[PATCH v2 6/8] mm: hugetlb_vmemmap: improve hugetlb_vmemmap code readability

From: Muchun Song
Date: Tue Jun 28 2022 - 05:25:05 EST


There is a discussion about the name of hugetlb_vmemmap_alloc/free in
thread [1]. The suggestion suggested by David is rename "alloc/free"
to "optimize/restore" to make functionalities clearer to users,
"optimize" means the function will optimize vmemmap pages, while
"restore" means restoring its vmemmap pages discared before. This
commit does this.

Another discussion is the confusion RESERVE_VMEMMAP_NR isn't used
explicitly for vmemmap_addr but implicitly for vmemmap_end in
hugetlb_vmemmap_alloc/free. David suggested we can compute what
hugetlb_vmemmap_init() does now at runtime. We do not need to worry
for the overhead of computing at runtime since the calculation is
simple enough and those functions are not in a hot path. This commit
has the following improvements:

1) The function suffixed name ("optimize/restore") is more expressive.
2) The logic becomes less weird in hugetlb_vmemmap_optimize/restore().
3) The hugetlb_vmemmap_init() does not need to be exported anymore.
4) A ->optimize_vmemmap_pages field in struct hstate is killed.
5) There is only one place where checks is_power_of_2(sizeof(struct
page)) instead of two places.
6) Add more comments for hugetlb_vmemmap_optimize/restore().
7) For external users, hugetlb_optimize_vmemmap_pages() is used for
detecting if the HugeTLB's vmemmap pages is optimizable originally.
In this commit, it is killed and we introduce a new helper
hugetlb_vmemmap_optimizable() to replace it. The name is more
expressive.

Link: https://lore.kernel.org/all/20220404074652.68024-2-songmuchun@xxxxxxxxxxxxx/ [1]
Signed-off-by: Muchun Song <songmuchun@xxxxxxxxxxxxx>
---
include/linux/hugetlb.h | 7 +--
include/linux/sysctl.h | 4 ++
mm/hugetlb.c | 15 ++---
mm/hugetlb_vmemmap.c | 143 ++++++++++++++++++++----------------------------
mm/hugetlb_vmemmap.h | 41 +++++++++-----
5 files changed, 102 insertions(+), 108 deletions(-)

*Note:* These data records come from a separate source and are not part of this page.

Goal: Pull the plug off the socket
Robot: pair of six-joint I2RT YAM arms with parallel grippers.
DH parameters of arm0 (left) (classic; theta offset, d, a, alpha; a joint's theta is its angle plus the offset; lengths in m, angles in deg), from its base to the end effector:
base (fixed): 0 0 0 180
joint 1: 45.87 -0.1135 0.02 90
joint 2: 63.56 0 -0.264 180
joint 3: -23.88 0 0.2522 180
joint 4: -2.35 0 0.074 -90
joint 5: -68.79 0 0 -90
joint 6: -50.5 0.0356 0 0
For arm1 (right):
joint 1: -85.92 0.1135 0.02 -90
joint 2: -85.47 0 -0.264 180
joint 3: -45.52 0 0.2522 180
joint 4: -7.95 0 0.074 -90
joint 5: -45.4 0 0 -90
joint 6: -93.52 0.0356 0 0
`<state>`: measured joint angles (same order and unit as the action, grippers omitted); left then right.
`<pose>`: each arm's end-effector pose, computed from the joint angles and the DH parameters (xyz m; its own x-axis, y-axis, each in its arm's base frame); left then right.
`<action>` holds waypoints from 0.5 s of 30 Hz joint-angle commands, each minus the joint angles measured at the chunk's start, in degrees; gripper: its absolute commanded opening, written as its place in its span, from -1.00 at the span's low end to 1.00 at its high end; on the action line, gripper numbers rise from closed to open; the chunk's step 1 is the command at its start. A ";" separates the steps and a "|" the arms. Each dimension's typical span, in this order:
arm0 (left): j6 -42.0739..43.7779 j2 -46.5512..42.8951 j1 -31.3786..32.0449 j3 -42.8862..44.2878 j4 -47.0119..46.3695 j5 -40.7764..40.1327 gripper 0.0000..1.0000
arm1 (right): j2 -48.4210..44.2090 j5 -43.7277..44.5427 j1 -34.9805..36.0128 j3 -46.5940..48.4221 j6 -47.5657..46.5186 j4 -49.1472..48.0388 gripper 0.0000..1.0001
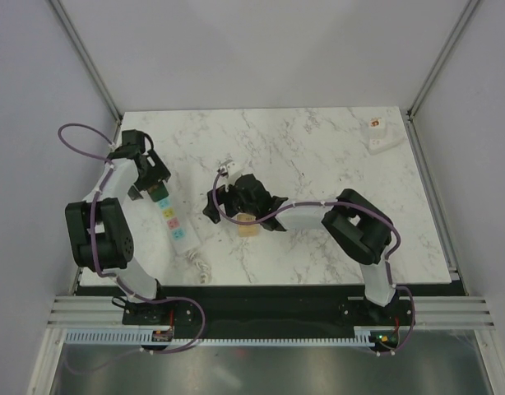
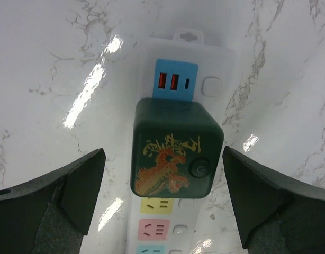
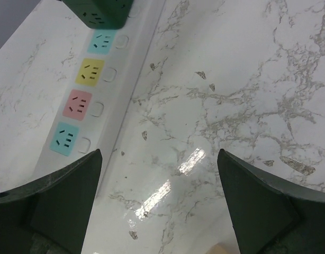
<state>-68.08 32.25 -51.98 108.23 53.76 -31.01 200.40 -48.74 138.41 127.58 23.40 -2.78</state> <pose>0.3410 0.0426 0.2290 -0.6900 -0.5480 -0.4729 -0.5832 0.8078 -0.0851 0.2686 0.3542 0.1748 -0.4987 -0.0927 -0.8618 -0.7043 0.6229 0.3406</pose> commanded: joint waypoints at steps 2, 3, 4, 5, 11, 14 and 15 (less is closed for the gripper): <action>2.65 0.60 -2.94 -1.06 -6.00 4.69 0.93 | 1.17 -0.69 0.86 3.07 -1.07 0.14 0.96; 2.74 0.95 -2.94 -1.24 -6.79 6.18 0.82 | 1.34 -0.87 0.95 3.25 -0.98 0.32 0.96; 3.17 1.04 -3.03 -1.59 -7.32 8.29 0.76 | 1.52 -0.87 1.12 3.51 -0.98 0.49 0.96; 3.26 0.87 -3.03 -1.94 -7.76 8.66 0.73 | 1.87 -0.87 1.38 4.04 -1.07 0.93 0.96; 3.53 -0.36 -3.03 -3.35 -9.08 9.54 0.63 | 2.49 -0.78 2.27 4.22 -1.33 1.55 0.96; 3.70 -0.27 -3.03 -3.53 -9.26 11.12 0.31 | 2.75 -0.78 2.53 4.22 -1.33 1.55 0.96; 3.97 -0.36 -2.94 -3.53 -9.26 11.21 0.19 | 2.75 -0.61 2.53 4.22 -1.33 1.38 0.96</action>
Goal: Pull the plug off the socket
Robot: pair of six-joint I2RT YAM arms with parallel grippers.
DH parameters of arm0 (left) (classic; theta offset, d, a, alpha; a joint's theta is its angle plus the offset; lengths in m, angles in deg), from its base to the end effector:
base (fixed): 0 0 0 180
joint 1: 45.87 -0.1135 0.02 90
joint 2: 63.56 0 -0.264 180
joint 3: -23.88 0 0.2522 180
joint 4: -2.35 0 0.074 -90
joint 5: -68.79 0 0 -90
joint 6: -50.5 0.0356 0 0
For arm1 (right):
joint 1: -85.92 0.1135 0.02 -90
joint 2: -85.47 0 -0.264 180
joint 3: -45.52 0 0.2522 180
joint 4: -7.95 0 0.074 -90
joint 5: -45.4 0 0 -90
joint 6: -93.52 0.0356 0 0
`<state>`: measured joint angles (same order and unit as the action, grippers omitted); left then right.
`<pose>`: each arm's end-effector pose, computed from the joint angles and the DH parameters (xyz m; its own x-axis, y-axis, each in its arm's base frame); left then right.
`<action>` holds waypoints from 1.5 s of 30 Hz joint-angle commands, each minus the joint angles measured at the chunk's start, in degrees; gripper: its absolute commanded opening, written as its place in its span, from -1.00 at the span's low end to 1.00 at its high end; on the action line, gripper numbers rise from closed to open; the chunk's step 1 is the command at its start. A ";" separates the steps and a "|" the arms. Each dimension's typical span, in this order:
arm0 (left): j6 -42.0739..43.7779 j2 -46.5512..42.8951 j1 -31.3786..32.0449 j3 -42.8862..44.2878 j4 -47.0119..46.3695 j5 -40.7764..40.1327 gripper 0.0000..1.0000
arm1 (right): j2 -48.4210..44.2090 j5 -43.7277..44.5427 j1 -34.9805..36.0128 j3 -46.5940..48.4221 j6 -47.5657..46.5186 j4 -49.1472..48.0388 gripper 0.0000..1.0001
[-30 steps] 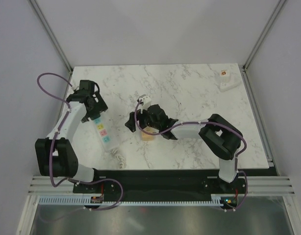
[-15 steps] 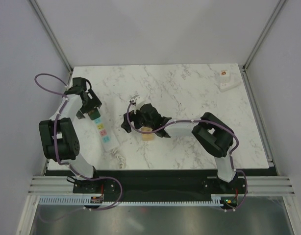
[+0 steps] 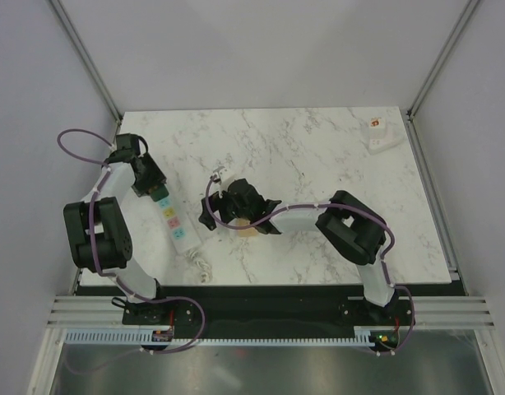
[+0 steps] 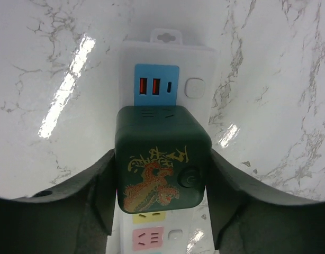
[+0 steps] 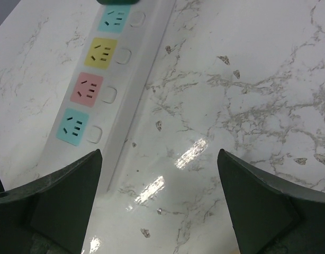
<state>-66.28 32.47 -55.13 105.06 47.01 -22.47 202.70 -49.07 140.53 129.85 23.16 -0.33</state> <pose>0.3425 0.0566 0.2170 -0.6818 -0.5676 -0.4615 -0.5367 0.8168 -0.2117 0.2596 0.3702 0.1656 -0.5142 -0.1452 -0.8453 -0.7230 0.6035 0.3361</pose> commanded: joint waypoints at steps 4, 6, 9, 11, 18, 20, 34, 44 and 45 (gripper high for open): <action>2.61 -3.99 0.03 -1.58 -2.77 3.19 -0.41 | 1.68 -0.45 0.50 1.94 -0.22 -3.00 0.96; 3.23 -5.84 0.12 -2.98 -3.12 4.41 -0.82 | 2.56 -2.29 0.58 2.56 0.14 -4.85 0.96; 3.76 -10.24 0.29 -5.27 -3.82 5.82 -0.95 | 4.84 -6.16 0.58 5.63 0.22 -4.77 0.96; 4.11 -14.09 0.47 -6.50 -4.61 5.65 -0.95 | 6.08 -6.95 0.58 7.30 0.49 -4.85 0.96; 6.48 -22.19 3.71 -9.49 -6.19 2.58 -0.95 | 8.89 -11.25 0.50 9.15 2.77 -8.71 0.96; 7.36 -23.34 4.59 -10.02 -7.07 3.01 -0.95 | 9.68 -12.66 0.50 9.85 3.56 -10.55 0.96; 9.82 -26.86 6.09 -12.84 -12.61 8.99 -0.95 | 15.99 -21.54 -1.25 14.15 14.00 -27.68 0.96; 9.91 -27.30 6.01 -12.93 -13.14 10.75 -0.96 | 24.27 -26.03 -2.75 23.21 19.20 -26.73 0.77; 9.91 -27.21 6.09 -12.93 -13.14 10.75 -0.95 | 24.80 -25.94 -3.02 23.65 19.91 -27.26 0.74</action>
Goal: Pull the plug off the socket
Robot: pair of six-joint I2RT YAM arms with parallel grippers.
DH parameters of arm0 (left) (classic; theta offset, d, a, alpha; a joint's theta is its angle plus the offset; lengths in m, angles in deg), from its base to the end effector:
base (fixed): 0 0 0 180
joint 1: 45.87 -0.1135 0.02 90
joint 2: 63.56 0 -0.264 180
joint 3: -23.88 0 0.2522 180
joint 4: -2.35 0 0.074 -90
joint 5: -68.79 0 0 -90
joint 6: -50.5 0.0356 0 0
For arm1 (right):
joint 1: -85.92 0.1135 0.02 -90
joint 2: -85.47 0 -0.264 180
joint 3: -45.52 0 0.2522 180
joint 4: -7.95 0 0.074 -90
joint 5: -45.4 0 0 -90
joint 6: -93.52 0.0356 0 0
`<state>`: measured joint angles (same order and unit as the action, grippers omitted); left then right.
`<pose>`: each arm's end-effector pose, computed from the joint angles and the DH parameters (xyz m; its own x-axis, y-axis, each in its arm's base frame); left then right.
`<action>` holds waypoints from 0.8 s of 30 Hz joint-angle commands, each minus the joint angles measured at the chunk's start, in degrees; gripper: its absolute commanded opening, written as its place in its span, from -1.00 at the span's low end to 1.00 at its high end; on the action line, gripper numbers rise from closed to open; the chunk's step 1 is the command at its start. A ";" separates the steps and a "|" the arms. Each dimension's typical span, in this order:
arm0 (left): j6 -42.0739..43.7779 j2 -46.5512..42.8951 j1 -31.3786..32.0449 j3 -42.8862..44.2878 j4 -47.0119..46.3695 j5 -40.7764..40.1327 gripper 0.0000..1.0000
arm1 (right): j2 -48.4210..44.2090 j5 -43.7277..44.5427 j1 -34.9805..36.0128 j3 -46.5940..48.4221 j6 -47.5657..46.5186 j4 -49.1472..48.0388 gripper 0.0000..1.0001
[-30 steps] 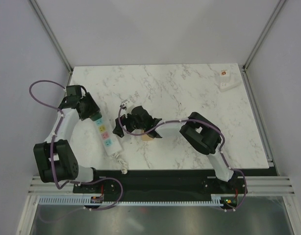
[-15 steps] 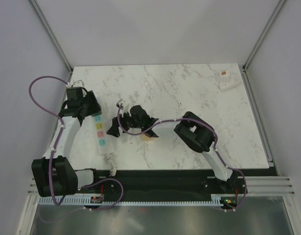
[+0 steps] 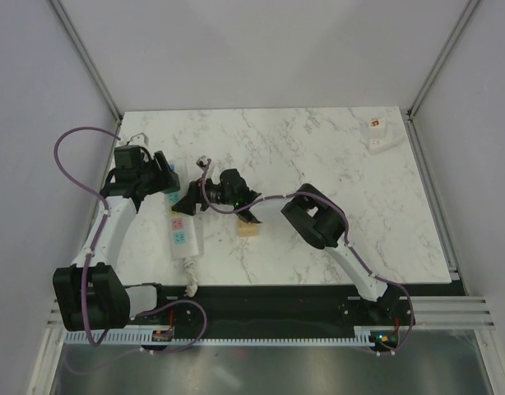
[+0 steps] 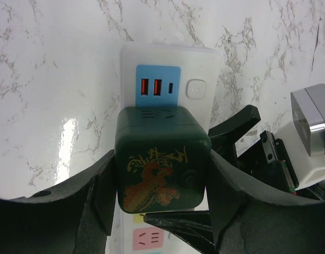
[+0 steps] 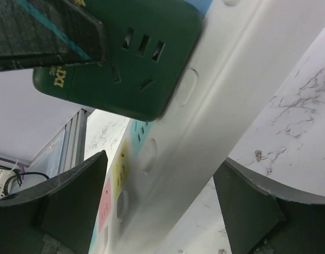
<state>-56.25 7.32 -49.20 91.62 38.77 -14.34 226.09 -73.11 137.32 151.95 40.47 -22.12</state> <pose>0.2694 0.0114 0.2795 -0.6187 -0.3226 -0.7163 -0.1503 0.9436 -0.2951 0.3222 0.4308 0.1317 -0.6272 0.0610 -0.7765 -0.7592 0.1745 0.6270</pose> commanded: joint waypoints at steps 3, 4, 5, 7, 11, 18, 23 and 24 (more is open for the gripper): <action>-0.12 -2.14 0.17 0.52 -5.16 3.58 -0.96 | 2.46 -1.46 -0.42 2.87 3.04 -5.39 0.67; -0.21 -2.14 0.17 0.52 -5.25 3.93 -0.95 | 2.64 -1.37 -0.59 2.79 3.22 -5.82 0.66; -0.30 -2.05 0.17 0.43 -5.34 4.20 -0.95 | 2.91 -1.37 -0.77 2.79 4.61 -6.61 0.65; -0.39 -1.88 0.08 0.34 -5.52 4.81 -0.96 | 3.52 -1.46 -1.21 2.61 6.46 -9.06 0.61; -0.65 -2.05 0.17 0.25 -5.60 5.52 -0.95 | 3.61 -0.85 -1.74 2.52 7.79 -8.99 0.39; -0.74 -1.35 0.17 0.16 -5.96 5.96 -0.95 | 6.06 -0.84 -2.35 5.06 10.86 -8.81 -0.58; -0.47 -1.17 0.17 0.08 -6.13 6.48 -0.96 | 8.62 -1.81 -2.97 7.27 16.39 -10.30 -0.94; -0.47 -1.00 0.17 0.08 -6.13 6.49 -0.95 | 9.32 -1.98 -3.23 7.62 17.18 -10.83 -1.00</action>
<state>-56.30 6.68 -49.47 91.29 34.44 -11.62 232.34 -75.67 134.87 157.50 60.38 -29.23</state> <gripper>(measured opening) 0.653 0.433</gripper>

diff --git a/include/linux/hugetlb.h b/include/linux/hugetlb.h
index 3bb98434550a..0d790fa3f297 100644
--- a/include/linux/hugetlb.h
+++ b/include/linux/hugetlb.h
@@ -641,9 +641,6 @@ struct hstate {
unsigned int nr_huge_pages_node[MAX_NUMNODES];
unsigned int free_huge_pages_node[MAX_NUMNODES];
unsigned int surplus_huge_pages_node[MAX_NUMNODES];
-#ifdef CONFIG_HUGETLB_PAGE_OPTIMIZE_VMEMMAP
- unsigned int optimize_vmemmap_pages;
-#endif
#ifdef CONFIG_CGROUP_HUGETLB
/* cgroup control files */
struct cftype cgroup_files_dfl[8];
@@ -719,7 +716,7 @@ static inline struct hstate *hstate_vma(struct vm_area_struct *vma)
return hstate_file(vma->vm_file);
}

-static inline unsigned long huge_page_size(struct hstate *h)
+static inline unsigned long huge_page_size(const struct hstate *h)
{
return (unsigned long)PAGE_SIZE << h->order;
}
@@ -748,7 +745,7 @@ static inline bool hstate_is_gigantic(struct hstate *h)
return huge_page_order(h) >= MAX_ORDER;
}

-static inline unsigned int pages_per_huge_page(struct hstate *h)
+static inline unsigned int pages_per_huge_page(const struct hstate *h)
{
return 1 << h->order;
}
diff --git a/include/linux/sysctl.h b/include/linux/sysctl.h
index 80263f7cdb77..5a227b9e3ad5 100644
--- a/include/linux/sysctl.h
+++ b/include/linux/sysctl.h
@@ -266,6 +266,10 @@ static inline struct ctl_table_header *register_sysctl_table(struct ctl_table *
return NULL;
}

+static inline void register_sysctl_init(const char *path, struct ctl_table *table)
+{
+}
+
static inline struct ctl_table_header *register_sysctl_mount_point(const char *path)
{
return NULL;
diff --git a/mm/hugetlb.c b/mm/hugetlb.c
index 559084d96082..bd413466682b 100644
--- a/mm/hugetlb.c
+++ b/mm/hugetlb.c
@@ -1535,7 +1535,7 @@ static void __update_and_free_page(struct hstate *h, struct page *page)
if (hstate_is_gigantic(h) && !gigantic_page_runtime_supported())
return;

- if (hugetlb_vmemmap_alloc(h, page)) {
+ if (hugetlb_vmemmap_restore(h, page)) {
spin_lock_irq(&hugetlb_lock);
/*
* If we cannot allocate vmemmap pages, just refuse to free the
@@ -1621,7 +1621,7 @@ static DECLARE_WORK(free_hpage_work, free_hpage_workfn);

static inline void flush_free_hpage_work(struct hstate *h)
{
- if (hugetlb_optimize_vmemmap_pages(h))
+ if (hugetlb_vmemmap_optimizable(h))
flush_work(&free_hpage_work);
}

@@ -1743,7 +1743,7 @@ static void __prep_account_new_huge_page(struct hstate *h, int nid)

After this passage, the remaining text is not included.